Wally sighed. “That’s cancer. Cancer would be easier.”
I shook my head back at him. “No. Not Ord. No bug would dare-”
“DeArthur’s a tough customer. But he doesn’t have a younger man’s immune system, Jason.”
“Wally, listen up! I’m a fucking lieutenant general. I said no! Doesn’t that count for something?”
I walked to the window, shaking my head. Troops drilled in the sunlight, and in the distance, aircraft floated into the cloudless sky. I said into the windowpane, “No, no, no!”
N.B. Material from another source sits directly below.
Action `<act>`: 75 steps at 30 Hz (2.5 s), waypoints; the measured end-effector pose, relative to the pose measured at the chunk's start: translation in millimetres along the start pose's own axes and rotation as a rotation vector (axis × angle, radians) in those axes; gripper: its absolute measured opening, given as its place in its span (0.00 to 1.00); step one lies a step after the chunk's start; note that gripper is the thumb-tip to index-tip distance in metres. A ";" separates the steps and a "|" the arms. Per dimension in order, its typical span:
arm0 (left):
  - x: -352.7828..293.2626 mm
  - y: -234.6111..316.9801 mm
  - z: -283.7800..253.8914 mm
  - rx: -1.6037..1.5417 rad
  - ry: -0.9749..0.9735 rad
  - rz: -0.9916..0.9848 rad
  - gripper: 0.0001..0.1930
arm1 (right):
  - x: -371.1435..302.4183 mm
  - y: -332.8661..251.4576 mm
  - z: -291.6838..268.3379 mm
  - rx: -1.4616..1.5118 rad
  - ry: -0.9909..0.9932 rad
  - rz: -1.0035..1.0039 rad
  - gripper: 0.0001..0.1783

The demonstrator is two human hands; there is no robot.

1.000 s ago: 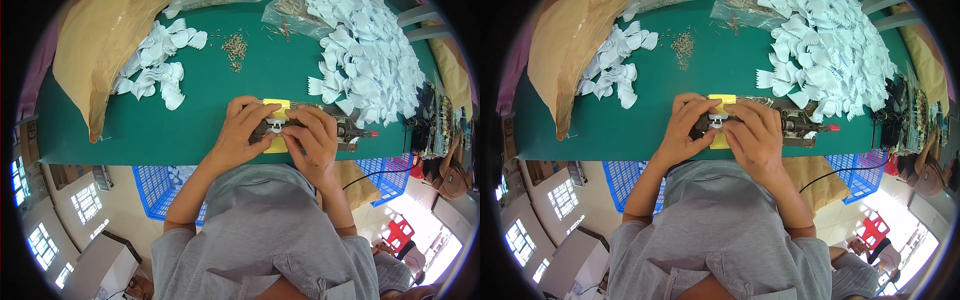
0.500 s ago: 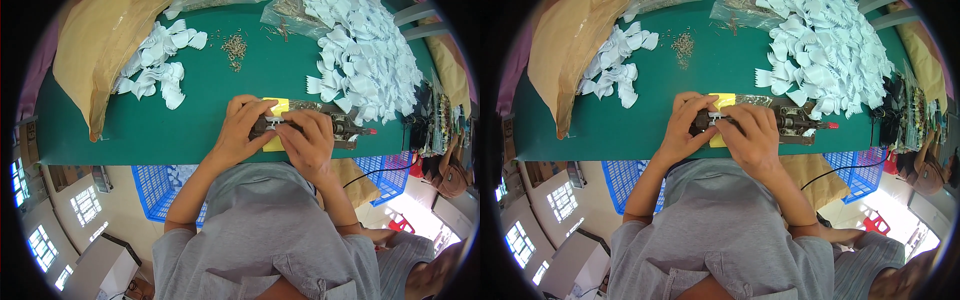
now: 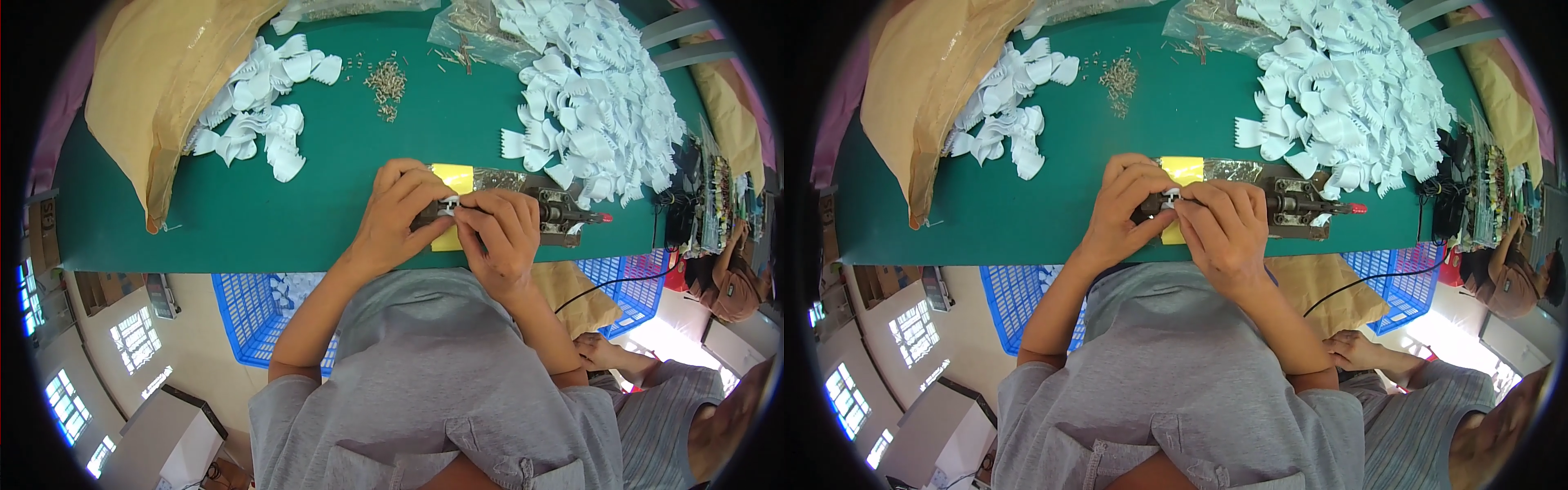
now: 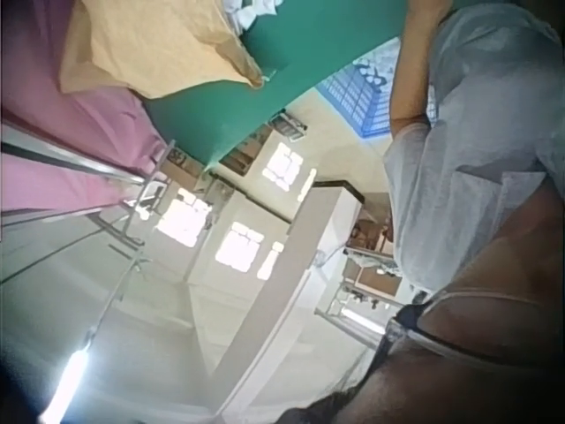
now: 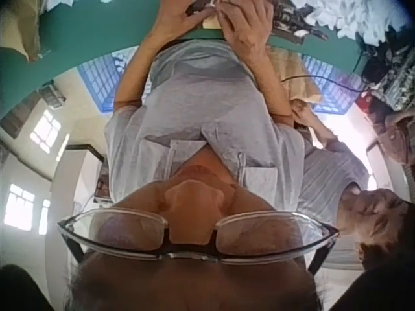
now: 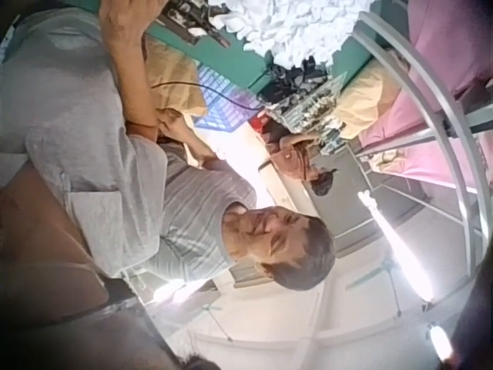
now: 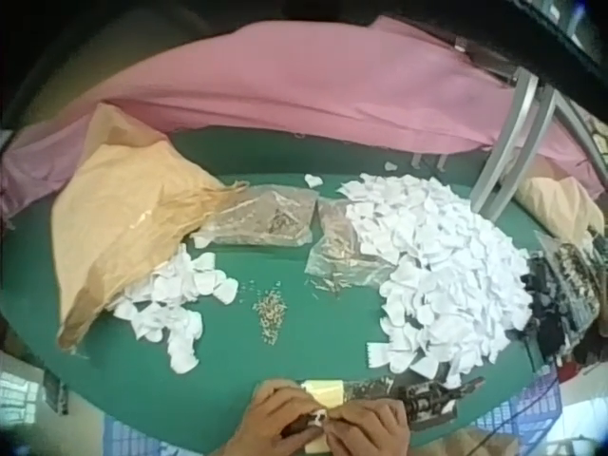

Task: The person positions a white plastic piece and a metal pin into a machine and presses a lever to join them. They then remove the assembled hair clip and place it into a blue crate, repeating the process.

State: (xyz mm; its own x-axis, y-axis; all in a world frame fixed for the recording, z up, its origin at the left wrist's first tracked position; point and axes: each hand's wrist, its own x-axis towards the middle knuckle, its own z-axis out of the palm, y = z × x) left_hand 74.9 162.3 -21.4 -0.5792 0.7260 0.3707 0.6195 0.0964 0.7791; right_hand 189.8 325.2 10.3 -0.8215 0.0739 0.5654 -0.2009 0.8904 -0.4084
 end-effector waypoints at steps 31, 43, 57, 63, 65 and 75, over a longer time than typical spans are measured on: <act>-1.3 6.3 -0.2 0.007 0.012 -0.034 0.16 | 132.6 69.2 -1.0 0.457 -0.603 0.328 0.10; -4.6 4.9 3.7 0.027 0.010 -0.030 0.18 | 17.9 12.0 -30.0 0.235 -0.197 0.243 0.08; -4.2 1.8 3.9 -0.012 -0.003 -0.067 0.17 | 11.1 10.9 -23.2 0.153 -0.156 0.191 0.10; -5.3 3.7 3.0 -0.015 -0.023 -0.074 0.18 | 9.1 9.3 -24.8 0.124 -0.154 0.158 0.12; -5.0 4.5 1.9 -0.022 -0.031 -0.078 0.18 | 11.7 8.3 -29.8 0.050 -0.209 0.119 0.14; -4.6 4.7 2.0 -0.025 0.003 -0.083 0.18 | 127.3 106.7 -17.2 0.057 -0.272 0.299 0.11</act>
State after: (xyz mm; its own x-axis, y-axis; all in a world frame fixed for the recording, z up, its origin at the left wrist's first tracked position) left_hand 81.5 160.7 -20.4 -0.6299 0.7140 0.3058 0.5558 0.1393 0.8196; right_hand 72.9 437.3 51.0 -0.9578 0.1974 0.2089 0.0449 0.8207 -0.5697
Blood roared in my ears, and finally I knew that my rank and my rage counted for nothing. Ord was dying. Not cut down in combat like a soldier. Murdered by some fucking Mesozoic bacteria. I grasped the windowsill, then pounded my fists on it. I spun and pointed at Wally. “Goddamit! You call yourself a fucking doctor? I want the nurse who sent him home with two aspirin in my office in an hour! With her lawyer!”
“She could have shot him home to the Mayo Clinic on a cruiser and the result would be the same, Jason.”
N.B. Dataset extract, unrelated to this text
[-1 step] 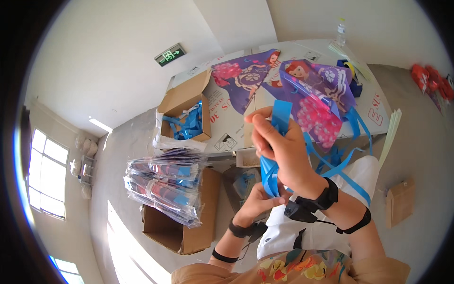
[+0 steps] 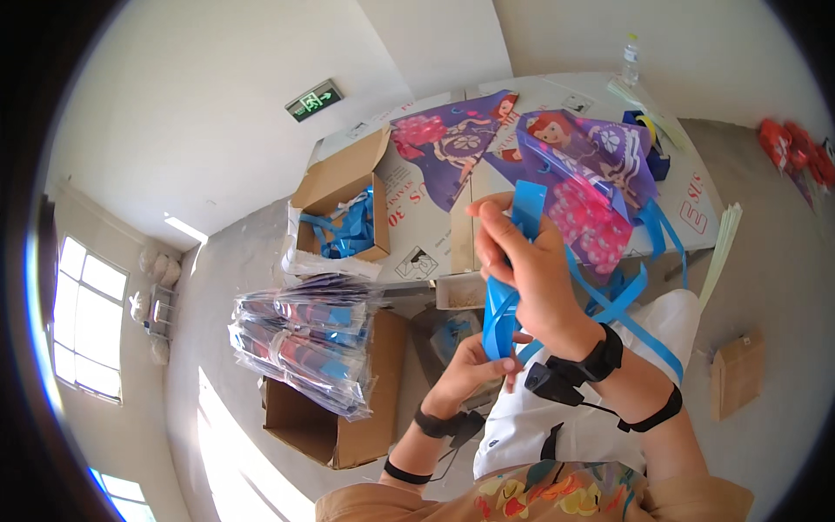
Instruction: Assembling a character-themed kite by attaching plastic support sticks and adhesive ribbons.
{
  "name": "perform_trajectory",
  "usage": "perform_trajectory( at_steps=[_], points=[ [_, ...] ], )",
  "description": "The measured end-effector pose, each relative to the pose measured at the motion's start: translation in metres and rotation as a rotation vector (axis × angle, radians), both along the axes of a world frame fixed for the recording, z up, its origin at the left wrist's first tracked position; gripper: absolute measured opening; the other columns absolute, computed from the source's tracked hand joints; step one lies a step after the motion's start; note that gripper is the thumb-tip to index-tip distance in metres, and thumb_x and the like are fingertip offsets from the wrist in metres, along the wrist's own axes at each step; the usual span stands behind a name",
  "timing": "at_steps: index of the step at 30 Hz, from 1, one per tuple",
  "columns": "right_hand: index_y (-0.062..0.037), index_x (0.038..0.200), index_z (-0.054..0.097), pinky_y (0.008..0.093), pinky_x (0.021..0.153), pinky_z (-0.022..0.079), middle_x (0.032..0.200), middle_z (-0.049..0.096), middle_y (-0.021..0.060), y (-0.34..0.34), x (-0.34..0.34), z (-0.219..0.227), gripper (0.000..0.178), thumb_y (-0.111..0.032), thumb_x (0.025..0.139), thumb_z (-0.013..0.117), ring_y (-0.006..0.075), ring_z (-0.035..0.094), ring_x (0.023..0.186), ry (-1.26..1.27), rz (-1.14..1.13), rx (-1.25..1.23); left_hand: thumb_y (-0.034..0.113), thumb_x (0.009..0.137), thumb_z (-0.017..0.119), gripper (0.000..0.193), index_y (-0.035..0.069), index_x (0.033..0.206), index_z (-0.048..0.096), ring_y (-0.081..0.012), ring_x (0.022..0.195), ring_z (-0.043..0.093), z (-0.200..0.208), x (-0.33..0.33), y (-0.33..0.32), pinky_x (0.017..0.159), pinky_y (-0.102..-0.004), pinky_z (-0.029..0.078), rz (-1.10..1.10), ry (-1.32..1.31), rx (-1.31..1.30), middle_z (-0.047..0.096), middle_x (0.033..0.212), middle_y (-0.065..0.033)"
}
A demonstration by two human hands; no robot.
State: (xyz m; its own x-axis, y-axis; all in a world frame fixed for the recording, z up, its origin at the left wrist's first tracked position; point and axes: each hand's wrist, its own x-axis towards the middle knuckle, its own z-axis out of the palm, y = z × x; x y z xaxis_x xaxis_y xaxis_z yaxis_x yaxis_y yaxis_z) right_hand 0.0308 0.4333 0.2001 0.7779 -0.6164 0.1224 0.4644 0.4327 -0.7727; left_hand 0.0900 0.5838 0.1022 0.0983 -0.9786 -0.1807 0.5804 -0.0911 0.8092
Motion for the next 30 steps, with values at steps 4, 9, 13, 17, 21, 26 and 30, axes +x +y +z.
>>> perform_trajectory(
  at_steps=[4,9,13,17,21,26,30],
  points=[
    [-0.0020,0.128,0.051,0.0291,0.077,0.049,0.116,0.060,0.0105,-0.041,0.002,-0.064,0.043,-0.030,0.096,0.062,0.0149,0.060,0.097,0.223,-0.074,-0.022,0.018,0.096,0.060,0.025,-0.002,0.111,0.065,-0.0044,0.055,0.048,-0.020,0.081,0.000,0.047,-0.0182,0.033,0.159,-0.133,0.178,0.055,0.067,0.0016],
    [-0.0066,0.136,0.046,0.0424,0.101,0.043,0.140,0.046,0.0155,-0.041,-0.085,-0.134,0.054,-0.016,0.088,0.067,0.0314,0.048,0.128,0.761,-0.347,-0.924,0.024,0.090,0.066,0.022,0.004,0.081,0.070,-0.0076,0.049,0.050,0.019,0.299,-0.055,0.045,-0.0226,0.037,0.723,-1.004,0.366,0.058,0.063,0.0008],
    [-0.0090,0.128,0.055,0.0441,0.103,0.041,0.138,0.050,0.0121,-0.013,-0.120,-0.111,0.053,-0.004,0.078,0.068,0.0338,0.046,0.129,0.793,-0.347,-1.494,0.030,0.089,0.064,0.034,-0.002,0.080,0.064,-0.0177,0.050,0.058,0.087,0.475,-0.023,0.043,-0.0305,0.041,0.974,-1.726,0.273,0.061,0.062,-0.0082],
    [-0.0102,0.120,0.061,0.0450,0.105,0.041,0.136,0.053,0.0064,-0.014,-0.123,-0.096,0.038,-0.007,0.083,0.063,0.0300,0.044,0.133,0.680,-0.352,-1.634,0.030,0.089,0.063,0.034,-0.002,0.080,0.064,-0.0184,0.051,0.059,0.016,0.414,-0.100,0.043,-0.0306,0.042,0.686,-1.660,0.309,0.062,0.063,-0.0087],
    [-0.0154,0.115,0.067,0.0458,0.108,0.037,0.138,0.056,0.0020,-0.009,-0.132,-0.076,0.029,-0.012,0.086,0.065,0.0269,0.045,0.133,0.587,-0.417,-1.668,0.030,0.089,0.062,0.034,-0.003,0.080,0.064,-0.0194,0.052,0.060,-0.020,0.400,-0.095,0.043,-0.0307,0.043,0.581,-1.649,0.448,0.063,0.064,-0.0094],
    [-0.0136,0.104,0.071,0.0537,0.112,0.028,0.133,0.060,0.0006,0.000,-0.145,-0.068,0.018,-0.013,0.086,0.069,0.0267,0.047,0.133,0.461,-0.430,-1.597,0.030,0.090,0.062,0.034,-0.003,0.081,0.064,-0.0205,0.053,0.062,-0.052,0.397,-0.047,0.043,-0.0309,0.045,0.530,-1.645,0.696,0.065,0.066,-0.0103],
    [-0.0123,0.100,0.072,0.0591,0.111,0.026,0.132,0.060,0.0001,0.001,-0.155,-0.062,0.016,-0.010,0.084,0.070,0.0270,0.049,0.132,0.353,-0.411,-1.446,0.030,0.090,0.061,0.034,-0.003,0.081,0.064,-0.0215,0.054,0.064,-0.070,0.390,-0.015,0.043,-0.0311,0.046,0.501,-1.635,0.900,0.066,0.067,-0.0110]
  ],
)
I pounded the wall again, until my fists were sore, while Wally stood by, silent.
Finally I turned to him. “How long?”
“Art’s in remarkable shape for his age. And we can transfuse the hell out of him.”
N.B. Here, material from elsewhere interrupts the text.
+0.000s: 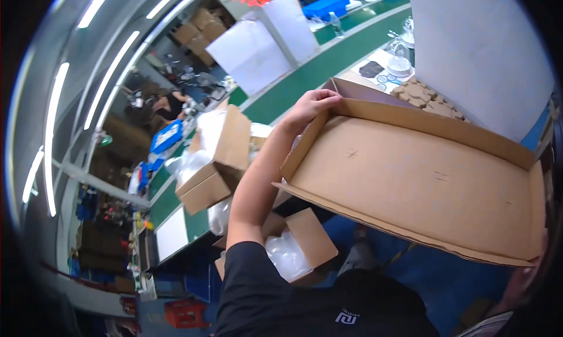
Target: Packing LED dome lights into a cardboard shipping box with protective trays and plastic bags.
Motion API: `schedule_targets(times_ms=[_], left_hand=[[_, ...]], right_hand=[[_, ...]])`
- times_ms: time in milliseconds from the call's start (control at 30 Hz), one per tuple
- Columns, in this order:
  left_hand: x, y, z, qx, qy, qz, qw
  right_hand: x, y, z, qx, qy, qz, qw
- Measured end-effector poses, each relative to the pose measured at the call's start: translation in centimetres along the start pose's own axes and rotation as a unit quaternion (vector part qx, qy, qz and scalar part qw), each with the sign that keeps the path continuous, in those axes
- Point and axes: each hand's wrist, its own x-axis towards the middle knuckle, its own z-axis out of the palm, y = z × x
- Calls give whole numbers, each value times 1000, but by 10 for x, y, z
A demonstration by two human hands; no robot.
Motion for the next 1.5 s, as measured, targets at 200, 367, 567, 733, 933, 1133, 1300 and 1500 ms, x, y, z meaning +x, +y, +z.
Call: schedule_targets(times_ms=[200, 367, 567, 733, 933, 1133, 1300, 1500], left_hand=[[111, -62, -65, 118, -92, 50, 987], [148, -40, -66, 375, -92, 153, 910], [175, -56, -71, 446, -52, 330, 830], [177, -66, -72, 433, 19, 342, 834], [176, -66, -81, 76, -31, 89, 993], [108, -63, -122, -116, -83, -51, 989], [9, -84, -127, 60, -93, 84, 990], [-35, -140, -96, -89, 142, 84, 982]], right_hand=[[-6, -9, 103, -41, 164, 198, 966], [-11, -35, 134, -71, 185, 198, 960], [-21, -22, 167, -54, 221, 207, 952], [-11, -20, 180, -86, 218, 175, 956], [5, -23, 189, -101, 219, 188, 952], [-3, -2, 188, -102, 215, 214, 947], [0, 2, 188, -110, 201, 217, 949], [22, 3, 190, -107, 183, 236, 948]])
I blinked back tears. “How long?”
“Three weeks. Two quality.”
I stepped back until I steadied myself against the windowsill, then whispered, “Does he know?”
Wally nodded.
I wiped my eyes with the heel of my hand, then straightened my gig line. “Where is he?”
“I’ll take you to him.”
THIRTY-FOUR
WALLY LEFT ME IN THE HALL outside Ord’s room to suck it up. I got my game face on and stepped toward the door.
Dialogue I recognized, from a remastered holo of the last reel of a century-old flatscreen, trickled through the open door, out into the hallway. It was an Ord favorite. John Wayne, who played a U.S. Marine sergeant, was saying something about never feeling better in his life. As I recall, he said this during a lull in battle, while lighting up a cigarette, which shows you how times change. Bang. There was a shot, and the sergeant was dead. The end. Maybe times didn’t change.
I froze, then sagged against the doorjamb and recomposed myself, while I listened to music play over the end credits.
Silence.
I rapped on the doorjamb. “Sergeant Major?”
“Come! And close the door behind you, trainee!” It was an exchange Ord and I had shared decades ago, when I was the worst trainee he ever had, and he was to me, well, what he had been for as long as I had known him.
I stepped into the room, around the gauzy screen that shielded the rest of the hospital from his wrath.
Ord lay on top of his sheets, cranked up to the angle of a poolside chaise. His arms and legs toothpicked out of a hospital smock, without his uniform the pale and fragile limbs of an old man.